Exercise: Without including any images, please transcribe all the lines below exactly.
==== Exercise data ====
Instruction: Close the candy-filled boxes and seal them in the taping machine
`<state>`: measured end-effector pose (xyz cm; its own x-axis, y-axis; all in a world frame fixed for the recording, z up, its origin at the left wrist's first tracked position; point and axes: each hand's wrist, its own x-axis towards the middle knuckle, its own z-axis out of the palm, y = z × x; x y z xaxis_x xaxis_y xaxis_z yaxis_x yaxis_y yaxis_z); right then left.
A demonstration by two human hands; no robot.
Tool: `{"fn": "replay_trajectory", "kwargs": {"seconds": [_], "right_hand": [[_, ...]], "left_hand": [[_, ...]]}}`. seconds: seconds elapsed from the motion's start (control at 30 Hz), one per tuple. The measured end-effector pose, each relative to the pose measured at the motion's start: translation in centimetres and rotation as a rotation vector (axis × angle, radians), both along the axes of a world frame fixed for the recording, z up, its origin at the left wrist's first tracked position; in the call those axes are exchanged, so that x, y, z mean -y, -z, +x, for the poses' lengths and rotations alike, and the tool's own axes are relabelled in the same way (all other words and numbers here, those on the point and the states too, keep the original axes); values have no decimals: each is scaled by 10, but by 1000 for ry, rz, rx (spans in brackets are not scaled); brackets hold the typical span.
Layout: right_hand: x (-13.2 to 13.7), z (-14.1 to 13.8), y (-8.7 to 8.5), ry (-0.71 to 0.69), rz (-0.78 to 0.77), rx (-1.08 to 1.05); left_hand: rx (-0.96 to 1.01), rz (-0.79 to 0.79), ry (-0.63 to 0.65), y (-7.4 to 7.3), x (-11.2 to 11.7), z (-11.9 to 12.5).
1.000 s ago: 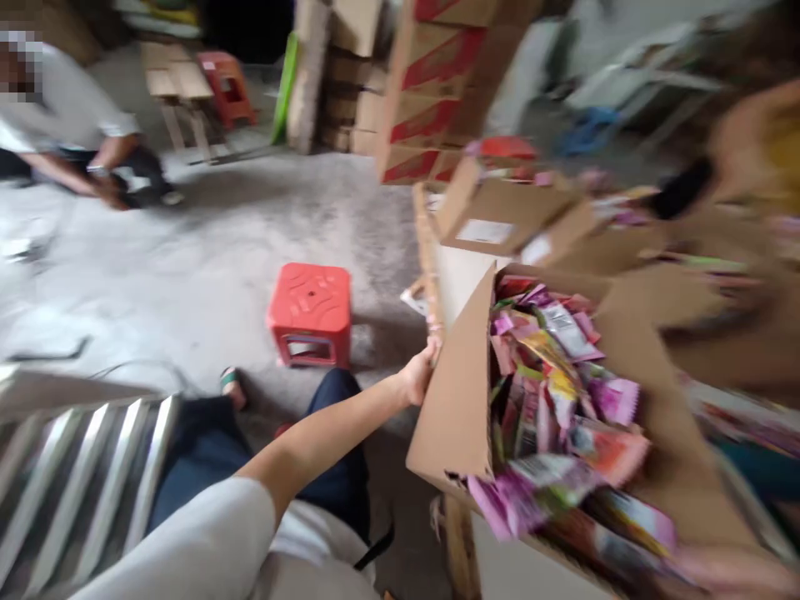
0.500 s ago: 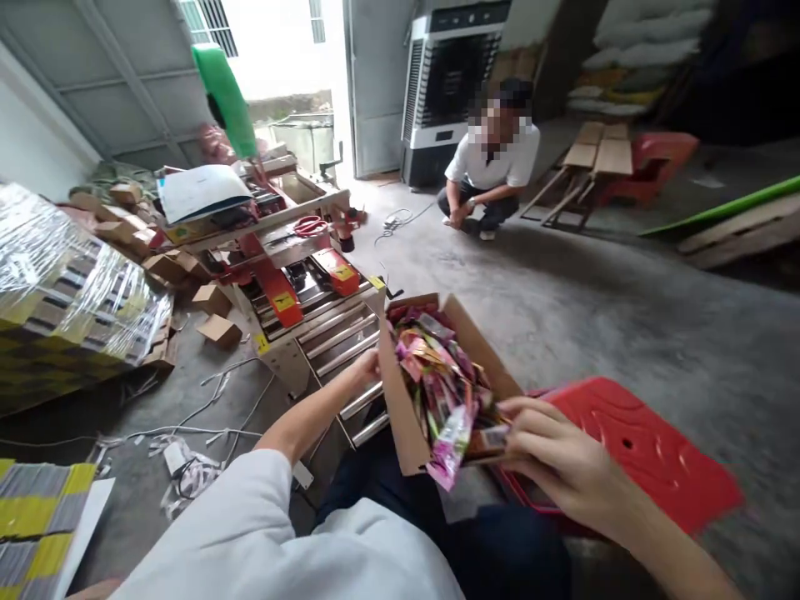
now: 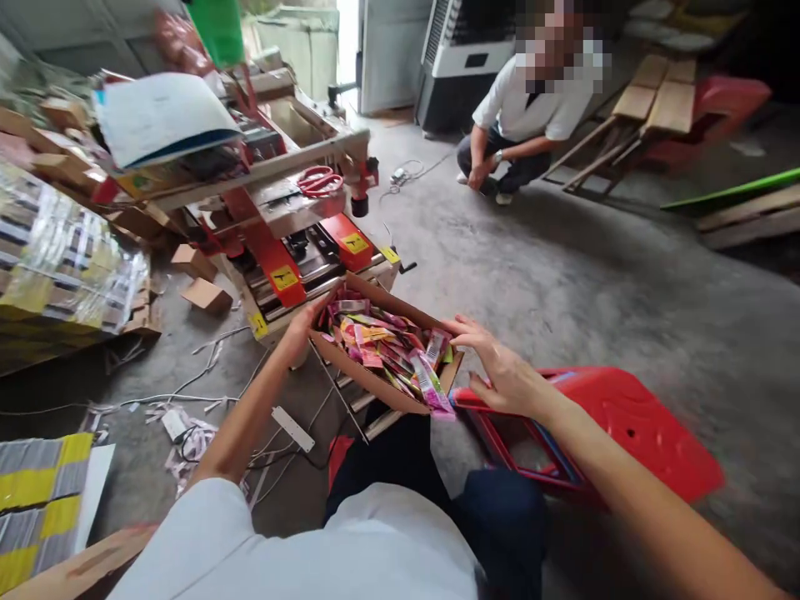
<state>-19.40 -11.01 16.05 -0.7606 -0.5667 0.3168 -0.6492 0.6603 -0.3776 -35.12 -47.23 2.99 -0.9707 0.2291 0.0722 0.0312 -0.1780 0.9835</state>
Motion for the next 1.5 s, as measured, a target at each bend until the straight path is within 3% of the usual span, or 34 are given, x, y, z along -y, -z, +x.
{"fn": "replay_trajectory", "kwargs": {"seconds": [0.13,0.27,0.43,0.53,0.6,0.7,0.83,0.9,0.93,1.0,1.07,1.17,1.27,1.37,1.43,1.5], "right_hand": [[47,4,2,67,94,22],[98,-34,34,57,308,80],[129,-51,72,137,354,149],[130,-51,75,130,340,234],[124,-56,71,108,298,322],[104,-69,64,5,123,455],[80,-75,57,-145,-532,588],[79,-74,56,-81,-684,533],[81,-73,56,-46,-629,492],[89,-71,58,12,-373,426],[97,-68,58,40,-166,390],[102,-61,52,101,-139,327],[98,-55,30,227,-174,132],[96,-56,5,475,-158,-75],[98,-54,0,557,-62,-13],[101,-44,9,489,32,78]], "left_hand": [[-190,59,258,-40,-2,-5],[-363,-123,312,-71,4,7],[-668,-423,363,-86,5,11],[-707,-672,363,-89,-12,2],[-724,-814,293,-88,-28,-6],[-813,-988,158,-83,-45,-13],[-808,-1256,-31,-78,-46,-14],[-754,-1337,-100,-79,-44,-10],[-735,-1341,-124,-80,-45,-6],[-740,-1257,-118,-82,-49,6],[-783,-1108,1,-80,-57,21],[-806,-1018,205,-72,-68,37],[-771,-1092,234,-65,-75,36],[-761,-1117,262,-64,-77,30],[-765,-1086,239,-63,-74,31],[-782,-994,66,-61,-70,38]]}}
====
Exercise output:
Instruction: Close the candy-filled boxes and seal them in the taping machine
`<state>`: measured end-effector pose (xyz cm; its own x-axis, y-axis; all in a world frame fixed for the recording, z up, its origin at the left wrist's first tracked position; point and axes: each hand's wrist, its own x-axis towards the middle knuckle, its own z-axis out of the palm, y = z × x; x y z xaxis_x xaxis_y xaxis_z yaxis_x yaxis_y yaxis_z); right then left.
A demonstration by two human hands; no robot.
Tool: `{"fn": "replay_trajectory", "kwargs": {"seconds": [_], "right_hand": [[_, ...]], "left_hand": [[_, ...]]}}`. seconds: seconds elapsed from the motion's start (control at 30 Hz), one per tuple. The measured end-effector pose, each relative to the pose measured at the motion's start: translation in centimetres and rotation as a rotation vector (axis × angle, radians), both along the axes of a world frame fixed for the recording, z up, its origin at the left wrist's first tracked position; in the call those axes are exchanged, so that x, y, z mean -y, -z, +x, for the poses' lengths and rotations alike, and the tool's own axes are relabelled in the same way (all other words and numbers here, those on the point and the states too, keep the original axes); values have no decimals: each is scaled by 10, but by 1000 for ry, rz, rx (spans in brackets are not scaled); brackets hold the typical span.
Layout: right_hand: x (-13.2 to 13.7), z (-14.1 to 13.8), y (-8.7 to 8.5), ry (-0.71 to 0.69), rz (-0.78 to 0.77), rx (-1.08 to 1.05); left_hand: rx (-0.96 to 1.01), rz (-0.79 to 0.79), ry (-0.63 to 0.65), y (-7.4 to 7.3), x (-11.2 to 11.7), z (-11.9 to 12.5).
1.000 s ago: 
0.500 s ago: 
now: 
<state>-19.40 -11.01 16.05 -0.7606 -0.5667 0.3168 -0.6492 0.6603 -0.3776 -35.12 -47.23 2.99 -0.9707 0.2291 0.0722 0.0312 -0.1780 0.9835</state>
Motion for the next 1.5 s, as measured, a target at each bend until the straight path is within 3% of the usual span, or 34 are given, x, y, z along -y, -z, +x.
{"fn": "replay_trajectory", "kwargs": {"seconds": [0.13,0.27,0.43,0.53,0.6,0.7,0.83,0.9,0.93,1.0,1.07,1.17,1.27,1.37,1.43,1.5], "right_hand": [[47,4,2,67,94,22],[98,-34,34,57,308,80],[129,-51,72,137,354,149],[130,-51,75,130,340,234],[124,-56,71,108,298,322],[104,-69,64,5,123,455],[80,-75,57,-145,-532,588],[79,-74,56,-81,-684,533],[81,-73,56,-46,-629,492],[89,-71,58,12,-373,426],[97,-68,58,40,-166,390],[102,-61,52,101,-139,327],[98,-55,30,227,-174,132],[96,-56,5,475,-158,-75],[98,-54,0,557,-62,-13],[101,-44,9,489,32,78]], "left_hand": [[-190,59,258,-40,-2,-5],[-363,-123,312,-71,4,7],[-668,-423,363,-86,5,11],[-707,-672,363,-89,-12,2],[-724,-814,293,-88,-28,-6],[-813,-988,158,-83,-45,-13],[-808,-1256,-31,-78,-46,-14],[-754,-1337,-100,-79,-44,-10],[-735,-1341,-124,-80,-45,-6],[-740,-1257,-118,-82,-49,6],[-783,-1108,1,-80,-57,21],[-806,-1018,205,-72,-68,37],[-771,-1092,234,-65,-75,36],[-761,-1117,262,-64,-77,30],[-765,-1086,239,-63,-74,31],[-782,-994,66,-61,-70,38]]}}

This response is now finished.